**PROBLEM STATEMENT**
Print the listing below exactly. Leave nothing out.

**DATA BELOW**
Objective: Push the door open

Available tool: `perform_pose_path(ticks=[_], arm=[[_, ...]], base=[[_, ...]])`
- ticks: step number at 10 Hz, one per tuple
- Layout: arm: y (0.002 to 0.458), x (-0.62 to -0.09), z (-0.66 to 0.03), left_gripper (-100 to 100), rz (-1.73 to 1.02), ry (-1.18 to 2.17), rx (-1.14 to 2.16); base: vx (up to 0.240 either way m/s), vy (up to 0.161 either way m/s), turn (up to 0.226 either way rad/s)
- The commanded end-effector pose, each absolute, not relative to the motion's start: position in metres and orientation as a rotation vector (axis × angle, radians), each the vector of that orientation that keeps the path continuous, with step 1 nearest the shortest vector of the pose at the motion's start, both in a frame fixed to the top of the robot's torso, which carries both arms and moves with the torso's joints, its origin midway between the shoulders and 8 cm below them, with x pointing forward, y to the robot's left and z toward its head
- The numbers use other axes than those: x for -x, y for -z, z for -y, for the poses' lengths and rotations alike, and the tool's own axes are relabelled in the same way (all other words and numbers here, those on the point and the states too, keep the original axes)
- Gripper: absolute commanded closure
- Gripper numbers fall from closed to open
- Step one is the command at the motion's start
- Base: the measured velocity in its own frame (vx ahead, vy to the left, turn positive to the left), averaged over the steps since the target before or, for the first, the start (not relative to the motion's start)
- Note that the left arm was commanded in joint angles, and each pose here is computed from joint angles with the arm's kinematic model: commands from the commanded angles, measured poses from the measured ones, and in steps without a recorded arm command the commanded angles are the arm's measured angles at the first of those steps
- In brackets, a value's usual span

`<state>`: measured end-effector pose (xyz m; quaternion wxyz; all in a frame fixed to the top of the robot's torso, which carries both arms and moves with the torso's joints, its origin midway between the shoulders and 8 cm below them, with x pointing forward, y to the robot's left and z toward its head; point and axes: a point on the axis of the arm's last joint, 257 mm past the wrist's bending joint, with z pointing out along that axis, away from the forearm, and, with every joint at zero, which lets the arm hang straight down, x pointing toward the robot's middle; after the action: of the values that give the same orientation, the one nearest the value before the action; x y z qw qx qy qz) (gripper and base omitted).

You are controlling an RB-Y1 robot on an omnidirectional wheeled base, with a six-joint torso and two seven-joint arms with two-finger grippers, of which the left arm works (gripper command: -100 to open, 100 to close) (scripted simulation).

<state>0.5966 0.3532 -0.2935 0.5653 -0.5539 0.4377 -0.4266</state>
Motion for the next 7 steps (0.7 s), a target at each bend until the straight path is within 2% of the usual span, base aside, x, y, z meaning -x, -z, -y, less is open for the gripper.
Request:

**YOUR SOLUTION**
Objective: Push the door open

Available tool: `perform_pose_path(ticks=[_], arm=[[_, ...]], base=[[_, ...]])`
- ticks: step number at 10 Hz, one per tuple
- Layout: arm: y (0.002 to 0.458), x (-0.62 to -0.09), z (-0.66 to 0.03), left_gripper (-100 to 100), rz (-1.73 to 1.02), ry (-1.18 to 2.17), rx (-1.14 to 2.16); base: vx (up to 0.240 either way m/s), vy (up to 0.161 either way m/s), turn (up to 0.226 either way rad/s)
- The commanded end-effector pose, each absolute, not relative to the motion's start: position in metres and orientation as a rotation vector (axis × angle, radians), each the vector of that orientation that keeps the path continuous, with step 1 nearest the shortest vector of the pose at the motion's start, both in a frame fixed to the top of the robot's torso, which carries both arms and moves with the torso's joints, its origin midway between the shoulders and 8 cm below them, with x pointing forward, y to the robot's left and z toward its head
- The numbers use other axes than those: x for -x, y for -z, z for -y, for the poses' lengths and rotations alike, and the tool's own axes are relabelled in the same way (all other words and numbers here, those on the point and the states too, keep the original axes)
- Gripper: absolute commanded closure
- Gripper numbers fall from closed to open
- Step one is the command at the motion's start
- Base: the measured velocity in its own frame (vx ahead, vy to the left, turn positive to the left), averaged over the steps since the target before or, for the first, the start (not relative to the motion's start)
- Note that the left arm was commanded in joint angles, and each pose here is computed from joint angles with the arm's kinematic model: commands from the commanded angles, measured poses from the measured ones, and in steps without a recorded arm command the commanded angles are the arm's measured angles at the first of those steps
- In brackets, a value's usual span

`<state>`: measured end-effector pose (xyz m; quaternion wxyz; all in a frame fixed to the top of the robot's torso, which carries both arms and moves with the torso's joints, its origin midway between the shoulders and 8 cm below them, with x pointing forward, y to the robot's left and z toward its head; point and axes: a point on the axis of the arm's last joint, 257 mm past the wrist's bending joint, with z pointing out along that axis, away from the forearm, and, with every joint at zero, which lets the arm hang straight down, x pointing toward the robot's middle; after the action: of the values that give the same orientation, the one nearest the value before the action; x y z qw qx qy qz) (gripper and base omitted).

You are controlling an RB-Y1 robot on an omnidirectional wheeled base, with a six-joint torso and two seven-joint arms with two-finger grippers, of which the left arm works (gripper command: -100 to open, 100 to close) (scripted simulation).

<state>0.5966 0.3532 -0.2935 0.5653 -0.5539 0.4377 -0.4266</state>
Motion for the next 7 steps (0.7 s), a target at each bend until the straight path is within 2% of the usual span, base aside, x, y, z meaning -x, -z, -y, less is open for the gripper.
Request:

The output is complete as shown.